Demandas da Família e Controvérsias sobre a Morte
A família de Luiz Phillipi Mourão, conhecido por sua suposta ligação com o grupo de Daniel Vorcaro, expressou sua indignação em relação à falta de acesso a informações sobre o inquérito que investiga sua morte, ocorrida em 6 de março em Belo Horizonte. Até o presente momento, nem a Polícia Federal (PF) nem o Supremo Tribunal Federal (STF) permitiram que os familiares tivessem acesso aos dados pertinentes ao caso, conforme afirmado pelos advogados.
Na ocasião de sua morte, a PF declarou que Mourão teria “atentado contra a própria vida” enquanto estava sob custódia na Superintendência Regional da Polícia Federal em Minas Gerais. Entretanto, a família se sente “desassistida” e ainda não recebeu o laudo oficial do Instituto Médico Legal (IML) de Minas Gerais que detalha as causas do falecimento.

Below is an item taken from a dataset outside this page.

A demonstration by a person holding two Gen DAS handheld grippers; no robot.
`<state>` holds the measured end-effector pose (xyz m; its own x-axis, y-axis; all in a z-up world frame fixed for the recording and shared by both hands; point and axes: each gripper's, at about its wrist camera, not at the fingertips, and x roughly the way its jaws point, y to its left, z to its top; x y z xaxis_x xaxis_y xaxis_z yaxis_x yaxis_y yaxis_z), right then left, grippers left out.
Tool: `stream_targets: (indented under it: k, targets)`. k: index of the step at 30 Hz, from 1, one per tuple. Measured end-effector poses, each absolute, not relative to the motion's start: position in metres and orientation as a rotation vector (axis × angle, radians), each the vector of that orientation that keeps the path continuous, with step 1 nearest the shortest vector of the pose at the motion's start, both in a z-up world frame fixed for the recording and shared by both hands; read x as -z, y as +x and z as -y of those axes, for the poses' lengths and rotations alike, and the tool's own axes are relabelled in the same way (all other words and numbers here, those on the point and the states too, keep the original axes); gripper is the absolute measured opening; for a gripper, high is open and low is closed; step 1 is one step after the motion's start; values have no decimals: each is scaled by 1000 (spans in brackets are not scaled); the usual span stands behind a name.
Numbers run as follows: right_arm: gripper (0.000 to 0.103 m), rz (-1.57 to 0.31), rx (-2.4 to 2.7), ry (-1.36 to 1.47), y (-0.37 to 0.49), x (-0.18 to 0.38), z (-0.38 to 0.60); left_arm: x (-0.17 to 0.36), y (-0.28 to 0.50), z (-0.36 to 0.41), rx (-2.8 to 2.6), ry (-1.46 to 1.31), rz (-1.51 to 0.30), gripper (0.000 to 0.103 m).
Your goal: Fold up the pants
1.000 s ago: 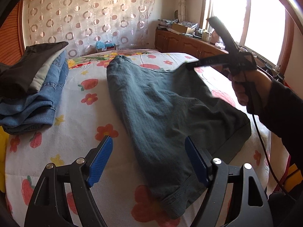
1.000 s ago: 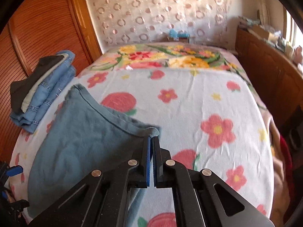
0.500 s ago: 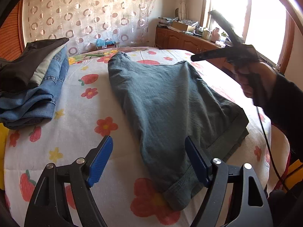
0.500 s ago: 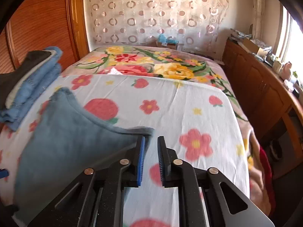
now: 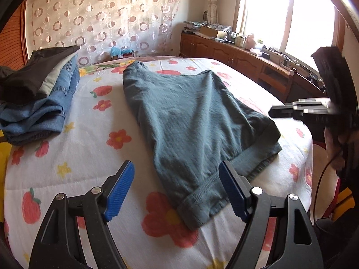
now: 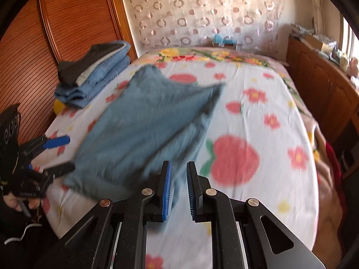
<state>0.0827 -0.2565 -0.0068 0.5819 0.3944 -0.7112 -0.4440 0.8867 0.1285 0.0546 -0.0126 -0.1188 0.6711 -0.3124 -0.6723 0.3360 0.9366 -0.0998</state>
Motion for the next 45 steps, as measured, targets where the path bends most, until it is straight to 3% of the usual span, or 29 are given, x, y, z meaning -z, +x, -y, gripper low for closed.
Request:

A Rejeição à Narrativa de Autoextermínio
Os representantes legais de Mourão destacam que ele era uma pessoa com um “amplo convívio social” e que não apresentava histórico de problemas de saúde mental, o que, segundo eles, refuta a narrativa de autoextermínio divulgada. Para a defesa, a falta de transparência em relação aos dados impede um entendimento claro sobre os acontecimentos que levaram Mourão ao hospital após sua detenção.
Além disso, os advogados criticam o uso da palavra “sicário”, que foi atribuída a Luiz Phillipi em decisões judiciais, o que, segundo eles, gera uma “imputação de extrema gravidade”. O grupo de defesa se compromete a proteger a honra do investigado, mesmo após sua morte, e já declarou que tomará providências legais a fim de resguardar a memória de Mourão.
Busca por Transparência e Elucidação dos Fatos
A família argumenta que não existem evidências concretas que justifiquem a atribuição do termo e que a manutenção dessa narrativa sem respaldo fere a memória do indivíduo. O objetivo agora é obter os elementos gerados na terceira fase da Operação “Compliance Zero”, a fim de avaliar a consistência das alegações e buscar uma elucidação técnica e abrangente dos fatos relacionados ao caso.
Até o fechamento desta matéria, a equipe do G1 tentou contatar a Polícia Federal, o STF e o IML de Minas Gerais, mas não obteve retorno. O espaço permanece aberto para que as instituições se manifestem a respeito da situação.